### EXERCISE
Could you show all lines in the entries below that contain the string "things"?

### RECORDS FOR THE TASK
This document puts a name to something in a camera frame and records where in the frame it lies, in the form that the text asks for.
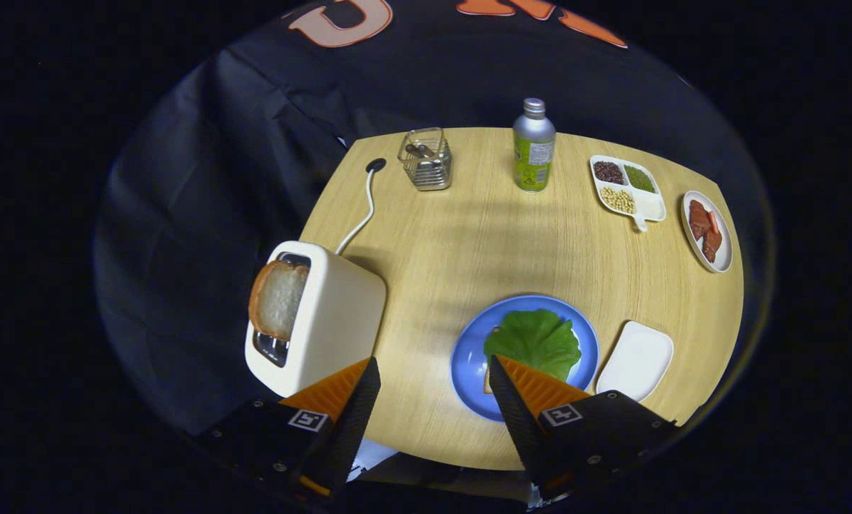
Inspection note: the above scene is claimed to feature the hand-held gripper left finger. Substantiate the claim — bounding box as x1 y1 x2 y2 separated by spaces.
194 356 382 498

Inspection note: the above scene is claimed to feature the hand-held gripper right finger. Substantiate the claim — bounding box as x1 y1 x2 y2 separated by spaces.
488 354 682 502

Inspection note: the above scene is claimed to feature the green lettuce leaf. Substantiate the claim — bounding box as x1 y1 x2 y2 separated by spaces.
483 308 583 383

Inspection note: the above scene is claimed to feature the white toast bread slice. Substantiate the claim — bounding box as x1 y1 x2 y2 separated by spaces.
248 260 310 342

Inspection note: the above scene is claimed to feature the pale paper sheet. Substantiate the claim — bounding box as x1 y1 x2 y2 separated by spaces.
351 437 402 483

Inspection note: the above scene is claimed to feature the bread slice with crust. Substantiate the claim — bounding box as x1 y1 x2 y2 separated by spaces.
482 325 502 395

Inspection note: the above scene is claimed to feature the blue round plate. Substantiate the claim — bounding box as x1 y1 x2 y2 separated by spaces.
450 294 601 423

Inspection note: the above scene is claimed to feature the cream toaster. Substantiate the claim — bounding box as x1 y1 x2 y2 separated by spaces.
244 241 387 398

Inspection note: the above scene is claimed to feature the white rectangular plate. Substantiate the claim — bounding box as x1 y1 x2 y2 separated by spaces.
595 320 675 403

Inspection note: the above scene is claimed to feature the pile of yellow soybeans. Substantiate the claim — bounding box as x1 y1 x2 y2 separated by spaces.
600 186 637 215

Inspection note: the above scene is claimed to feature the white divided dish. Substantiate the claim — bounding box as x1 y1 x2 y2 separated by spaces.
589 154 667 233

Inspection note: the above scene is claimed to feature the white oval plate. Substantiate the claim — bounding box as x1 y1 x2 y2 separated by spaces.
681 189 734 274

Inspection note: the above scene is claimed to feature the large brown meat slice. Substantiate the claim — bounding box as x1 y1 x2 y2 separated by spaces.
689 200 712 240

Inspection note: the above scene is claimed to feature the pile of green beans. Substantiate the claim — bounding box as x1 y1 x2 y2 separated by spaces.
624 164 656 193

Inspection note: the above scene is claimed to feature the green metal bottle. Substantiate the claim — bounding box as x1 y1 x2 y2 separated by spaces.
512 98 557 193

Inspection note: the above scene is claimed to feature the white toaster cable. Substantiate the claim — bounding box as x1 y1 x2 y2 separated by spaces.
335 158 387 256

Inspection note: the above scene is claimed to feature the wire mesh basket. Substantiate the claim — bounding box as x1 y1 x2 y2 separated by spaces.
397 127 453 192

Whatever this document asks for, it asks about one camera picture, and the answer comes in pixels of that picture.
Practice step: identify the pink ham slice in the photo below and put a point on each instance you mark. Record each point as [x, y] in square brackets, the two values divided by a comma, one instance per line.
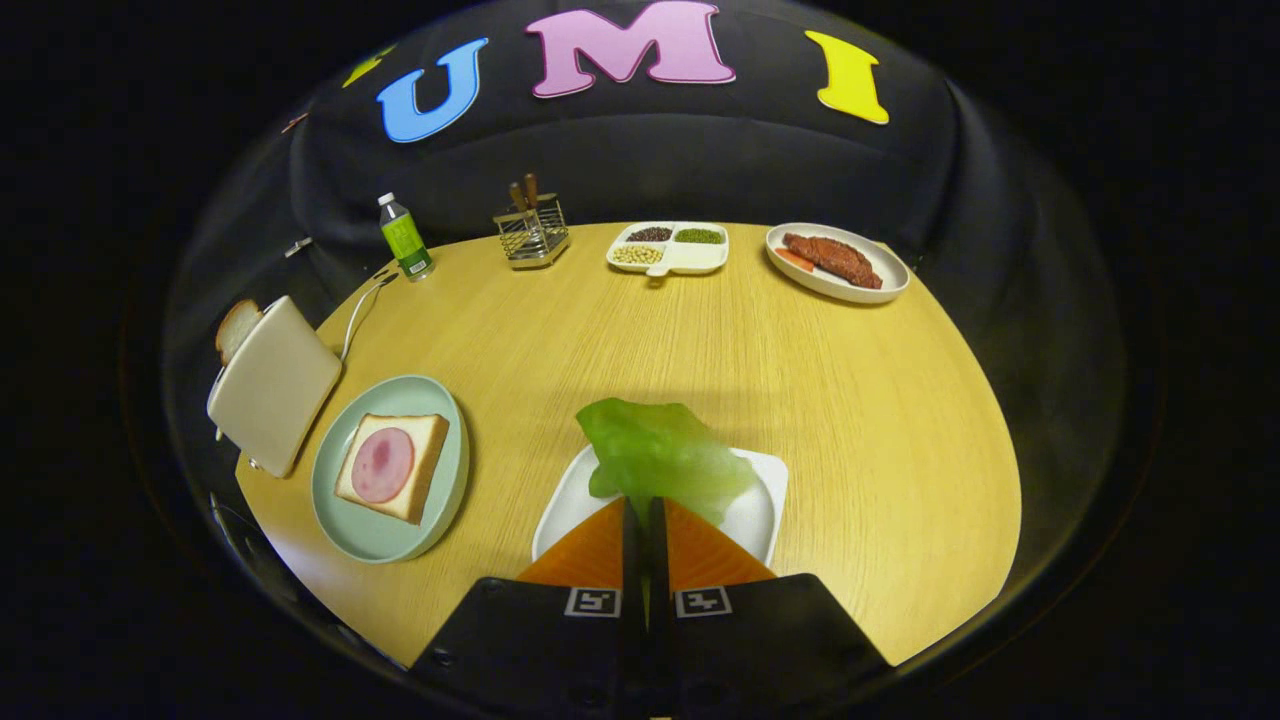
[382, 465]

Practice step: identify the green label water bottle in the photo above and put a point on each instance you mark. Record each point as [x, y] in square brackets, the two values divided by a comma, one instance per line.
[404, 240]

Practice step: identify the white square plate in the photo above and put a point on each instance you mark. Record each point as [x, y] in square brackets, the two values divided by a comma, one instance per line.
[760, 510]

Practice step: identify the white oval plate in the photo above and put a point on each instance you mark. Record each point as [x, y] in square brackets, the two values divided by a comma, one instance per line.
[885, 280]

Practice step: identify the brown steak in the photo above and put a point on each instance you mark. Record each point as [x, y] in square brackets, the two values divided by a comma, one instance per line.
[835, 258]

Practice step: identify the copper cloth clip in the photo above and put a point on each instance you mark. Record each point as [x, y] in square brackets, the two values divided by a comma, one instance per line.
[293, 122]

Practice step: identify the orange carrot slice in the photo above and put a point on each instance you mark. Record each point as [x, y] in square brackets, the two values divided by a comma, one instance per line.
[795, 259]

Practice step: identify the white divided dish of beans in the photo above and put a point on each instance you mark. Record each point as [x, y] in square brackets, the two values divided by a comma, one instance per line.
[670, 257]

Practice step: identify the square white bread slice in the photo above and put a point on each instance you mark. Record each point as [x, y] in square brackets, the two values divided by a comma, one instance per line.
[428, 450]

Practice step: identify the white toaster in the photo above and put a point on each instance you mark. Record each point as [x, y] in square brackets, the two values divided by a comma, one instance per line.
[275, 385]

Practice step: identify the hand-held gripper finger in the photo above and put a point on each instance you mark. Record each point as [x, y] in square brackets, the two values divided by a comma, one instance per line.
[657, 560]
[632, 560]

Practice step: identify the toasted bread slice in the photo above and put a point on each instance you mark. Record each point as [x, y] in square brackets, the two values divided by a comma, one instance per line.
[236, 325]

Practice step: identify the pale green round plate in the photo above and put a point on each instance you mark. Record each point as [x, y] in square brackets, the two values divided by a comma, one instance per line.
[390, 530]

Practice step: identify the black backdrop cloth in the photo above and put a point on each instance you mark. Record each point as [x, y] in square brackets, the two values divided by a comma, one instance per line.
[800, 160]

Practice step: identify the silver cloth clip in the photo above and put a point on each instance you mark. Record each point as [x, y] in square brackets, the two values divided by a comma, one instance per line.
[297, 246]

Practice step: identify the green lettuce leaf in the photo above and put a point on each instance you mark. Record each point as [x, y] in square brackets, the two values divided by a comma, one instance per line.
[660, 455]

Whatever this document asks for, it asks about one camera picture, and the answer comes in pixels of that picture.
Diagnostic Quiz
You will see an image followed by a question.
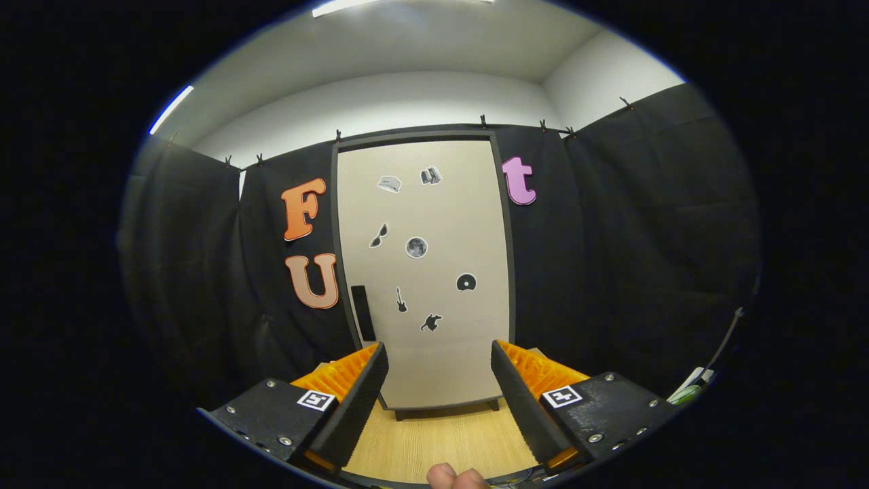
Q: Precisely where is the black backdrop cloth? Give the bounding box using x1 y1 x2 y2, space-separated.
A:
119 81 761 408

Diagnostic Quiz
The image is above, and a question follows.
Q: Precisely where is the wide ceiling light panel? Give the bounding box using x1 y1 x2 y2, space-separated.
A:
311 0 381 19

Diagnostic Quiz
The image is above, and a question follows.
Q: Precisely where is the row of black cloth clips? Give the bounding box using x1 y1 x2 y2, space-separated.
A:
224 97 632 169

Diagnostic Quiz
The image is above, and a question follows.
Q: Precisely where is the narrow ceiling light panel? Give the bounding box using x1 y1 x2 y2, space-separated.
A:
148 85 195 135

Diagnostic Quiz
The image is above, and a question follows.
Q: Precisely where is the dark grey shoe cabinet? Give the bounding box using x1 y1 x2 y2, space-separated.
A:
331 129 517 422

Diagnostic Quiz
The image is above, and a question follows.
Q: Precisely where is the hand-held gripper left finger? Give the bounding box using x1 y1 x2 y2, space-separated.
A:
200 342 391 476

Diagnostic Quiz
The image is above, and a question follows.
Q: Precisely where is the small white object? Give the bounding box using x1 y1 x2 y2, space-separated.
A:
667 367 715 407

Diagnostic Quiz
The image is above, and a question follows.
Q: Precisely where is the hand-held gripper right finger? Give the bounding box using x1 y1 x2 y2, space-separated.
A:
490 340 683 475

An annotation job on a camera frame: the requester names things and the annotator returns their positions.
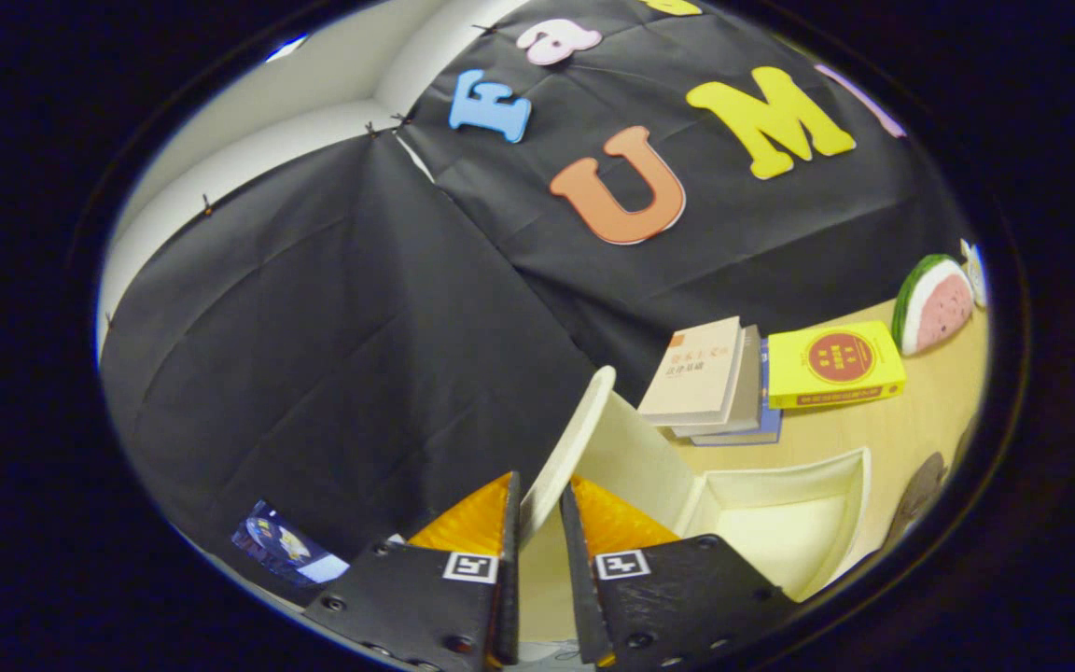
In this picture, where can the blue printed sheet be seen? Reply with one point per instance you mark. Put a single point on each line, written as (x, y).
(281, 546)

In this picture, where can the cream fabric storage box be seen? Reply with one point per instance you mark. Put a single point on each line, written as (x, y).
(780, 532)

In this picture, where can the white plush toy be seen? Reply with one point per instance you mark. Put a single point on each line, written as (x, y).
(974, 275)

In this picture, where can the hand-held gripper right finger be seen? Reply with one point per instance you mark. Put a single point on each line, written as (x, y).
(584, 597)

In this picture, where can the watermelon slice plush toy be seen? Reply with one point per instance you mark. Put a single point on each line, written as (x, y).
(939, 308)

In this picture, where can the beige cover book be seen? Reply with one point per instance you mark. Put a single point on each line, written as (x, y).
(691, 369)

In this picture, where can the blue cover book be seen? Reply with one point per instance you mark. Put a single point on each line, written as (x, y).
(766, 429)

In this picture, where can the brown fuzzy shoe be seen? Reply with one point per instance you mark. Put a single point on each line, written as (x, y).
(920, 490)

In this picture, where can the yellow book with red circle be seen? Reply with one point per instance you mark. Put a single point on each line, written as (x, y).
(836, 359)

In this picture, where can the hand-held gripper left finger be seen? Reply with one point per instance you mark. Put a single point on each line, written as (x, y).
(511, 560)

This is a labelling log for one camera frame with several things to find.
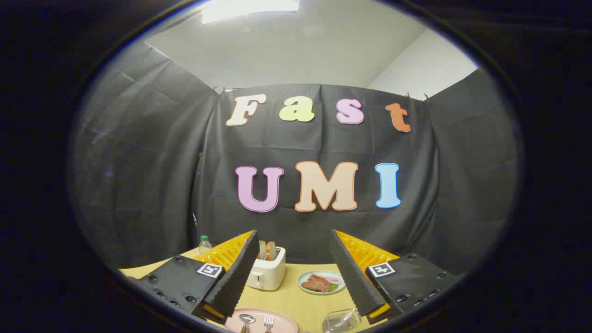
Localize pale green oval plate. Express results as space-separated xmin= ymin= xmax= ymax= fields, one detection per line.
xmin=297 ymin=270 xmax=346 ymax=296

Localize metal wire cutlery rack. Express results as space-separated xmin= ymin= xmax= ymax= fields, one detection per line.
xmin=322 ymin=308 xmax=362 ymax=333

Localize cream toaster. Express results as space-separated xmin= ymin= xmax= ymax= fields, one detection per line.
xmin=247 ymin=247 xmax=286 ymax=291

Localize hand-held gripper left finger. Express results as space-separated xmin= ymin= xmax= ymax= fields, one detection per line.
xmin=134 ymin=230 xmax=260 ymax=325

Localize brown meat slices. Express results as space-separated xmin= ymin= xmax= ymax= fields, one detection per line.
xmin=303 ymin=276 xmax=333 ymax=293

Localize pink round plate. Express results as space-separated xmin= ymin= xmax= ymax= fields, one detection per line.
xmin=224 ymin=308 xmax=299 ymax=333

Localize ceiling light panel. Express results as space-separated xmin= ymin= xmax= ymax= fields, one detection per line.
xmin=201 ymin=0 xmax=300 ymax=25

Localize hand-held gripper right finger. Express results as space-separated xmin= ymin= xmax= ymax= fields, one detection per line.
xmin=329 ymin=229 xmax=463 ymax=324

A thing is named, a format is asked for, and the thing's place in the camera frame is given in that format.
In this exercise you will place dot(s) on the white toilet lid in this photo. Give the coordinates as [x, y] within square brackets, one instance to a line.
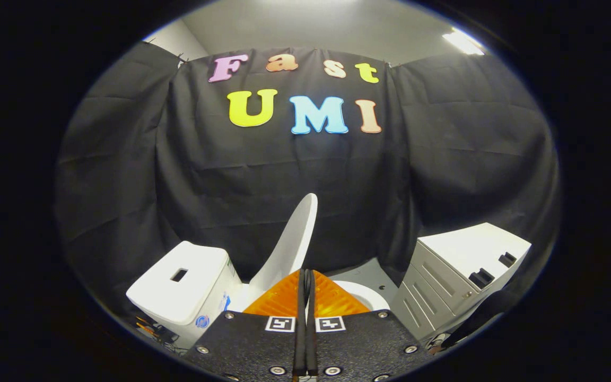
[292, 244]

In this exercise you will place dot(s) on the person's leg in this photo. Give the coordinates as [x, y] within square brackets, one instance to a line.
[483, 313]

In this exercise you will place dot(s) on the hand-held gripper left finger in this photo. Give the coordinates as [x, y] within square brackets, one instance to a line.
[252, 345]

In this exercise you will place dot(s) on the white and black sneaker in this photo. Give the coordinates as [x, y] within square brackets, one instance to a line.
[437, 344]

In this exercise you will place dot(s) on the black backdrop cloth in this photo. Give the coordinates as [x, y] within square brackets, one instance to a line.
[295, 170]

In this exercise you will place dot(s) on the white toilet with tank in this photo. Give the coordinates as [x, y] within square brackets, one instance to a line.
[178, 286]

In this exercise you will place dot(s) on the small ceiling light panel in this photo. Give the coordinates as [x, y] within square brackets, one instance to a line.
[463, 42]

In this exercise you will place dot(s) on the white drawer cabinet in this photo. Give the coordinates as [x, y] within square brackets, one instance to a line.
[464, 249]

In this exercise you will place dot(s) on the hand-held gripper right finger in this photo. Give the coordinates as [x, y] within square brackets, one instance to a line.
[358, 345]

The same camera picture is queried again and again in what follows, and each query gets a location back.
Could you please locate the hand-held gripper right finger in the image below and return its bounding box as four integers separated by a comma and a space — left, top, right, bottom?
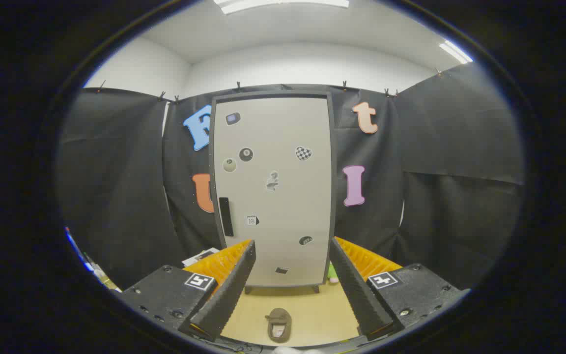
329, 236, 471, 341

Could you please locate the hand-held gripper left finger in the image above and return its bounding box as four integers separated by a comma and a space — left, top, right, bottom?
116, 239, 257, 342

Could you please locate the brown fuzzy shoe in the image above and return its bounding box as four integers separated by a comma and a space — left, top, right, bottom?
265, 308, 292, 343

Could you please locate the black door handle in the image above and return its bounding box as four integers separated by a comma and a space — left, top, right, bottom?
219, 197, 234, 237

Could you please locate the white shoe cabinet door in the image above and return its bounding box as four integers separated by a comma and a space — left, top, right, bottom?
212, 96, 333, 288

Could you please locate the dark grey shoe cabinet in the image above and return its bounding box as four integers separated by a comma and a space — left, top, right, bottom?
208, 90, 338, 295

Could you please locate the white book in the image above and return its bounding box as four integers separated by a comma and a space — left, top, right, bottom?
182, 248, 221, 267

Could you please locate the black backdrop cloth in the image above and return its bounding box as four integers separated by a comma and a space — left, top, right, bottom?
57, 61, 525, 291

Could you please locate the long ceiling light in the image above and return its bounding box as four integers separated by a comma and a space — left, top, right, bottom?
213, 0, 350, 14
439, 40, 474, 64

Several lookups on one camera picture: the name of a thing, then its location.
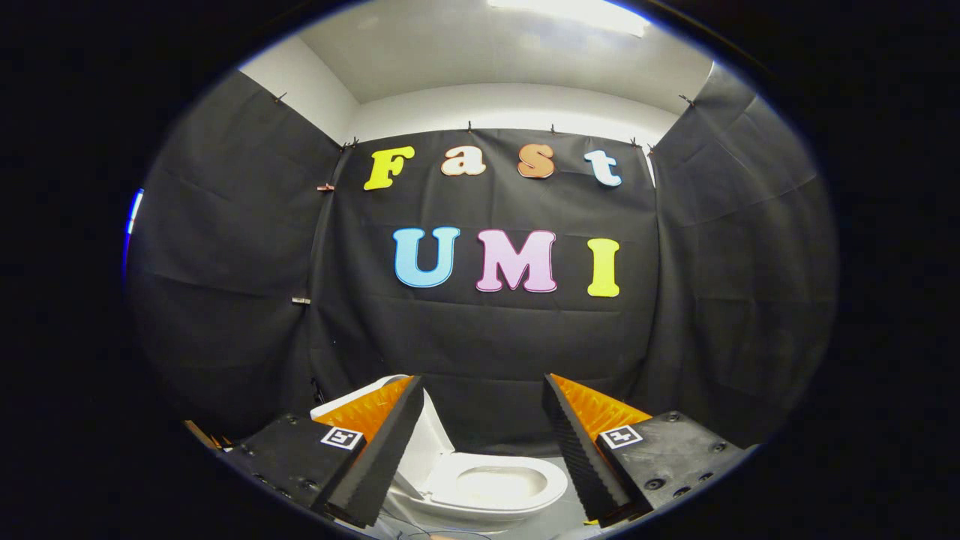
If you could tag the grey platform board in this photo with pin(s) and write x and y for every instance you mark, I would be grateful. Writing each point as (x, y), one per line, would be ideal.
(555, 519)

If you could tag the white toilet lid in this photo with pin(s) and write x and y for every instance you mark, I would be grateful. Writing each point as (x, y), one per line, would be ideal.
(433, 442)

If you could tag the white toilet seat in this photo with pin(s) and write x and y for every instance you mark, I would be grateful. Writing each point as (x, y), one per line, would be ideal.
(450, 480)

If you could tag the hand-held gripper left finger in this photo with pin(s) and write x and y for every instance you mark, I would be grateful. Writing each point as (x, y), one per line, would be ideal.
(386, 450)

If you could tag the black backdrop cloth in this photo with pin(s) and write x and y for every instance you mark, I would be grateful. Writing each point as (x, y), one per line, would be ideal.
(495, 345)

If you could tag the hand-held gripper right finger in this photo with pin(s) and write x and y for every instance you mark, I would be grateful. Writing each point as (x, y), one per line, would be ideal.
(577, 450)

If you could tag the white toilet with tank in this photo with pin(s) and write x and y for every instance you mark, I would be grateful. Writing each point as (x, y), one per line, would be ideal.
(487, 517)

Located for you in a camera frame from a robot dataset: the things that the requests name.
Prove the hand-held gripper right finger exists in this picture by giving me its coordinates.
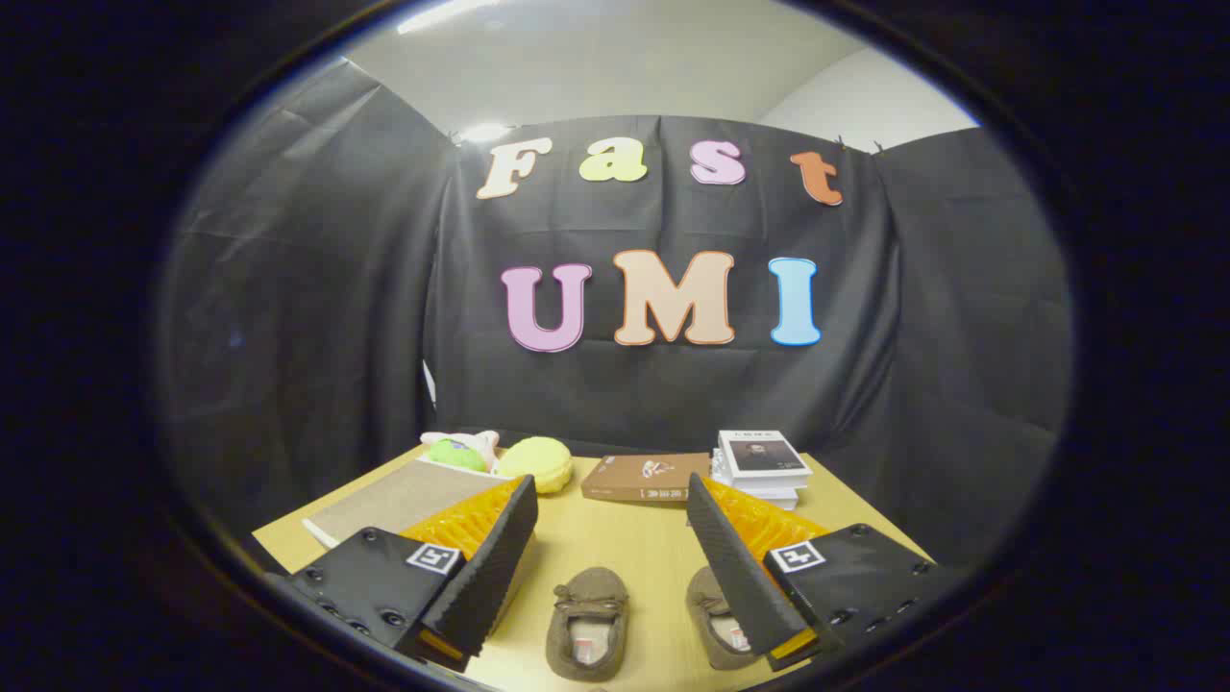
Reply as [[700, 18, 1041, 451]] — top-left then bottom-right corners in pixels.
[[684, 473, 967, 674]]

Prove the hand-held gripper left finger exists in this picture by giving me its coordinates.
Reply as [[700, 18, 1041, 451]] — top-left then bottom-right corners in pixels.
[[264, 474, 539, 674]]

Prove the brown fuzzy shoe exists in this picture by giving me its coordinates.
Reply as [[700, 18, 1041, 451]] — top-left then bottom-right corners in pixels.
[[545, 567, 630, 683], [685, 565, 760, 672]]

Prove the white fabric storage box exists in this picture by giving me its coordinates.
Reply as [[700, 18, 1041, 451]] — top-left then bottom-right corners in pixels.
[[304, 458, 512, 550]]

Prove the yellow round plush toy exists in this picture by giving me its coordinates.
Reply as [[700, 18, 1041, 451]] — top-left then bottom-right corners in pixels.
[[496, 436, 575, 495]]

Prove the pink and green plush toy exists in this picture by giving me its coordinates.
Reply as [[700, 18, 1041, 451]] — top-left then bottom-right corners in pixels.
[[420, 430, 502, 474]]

### SOLUTION
An annotation job on a camera frame: the requester names things and the annotator returns their positions.
This is a labelling log for one camera frame with several things to find.
Located for you in a camera frame from a robot dataset: the things that the requests name.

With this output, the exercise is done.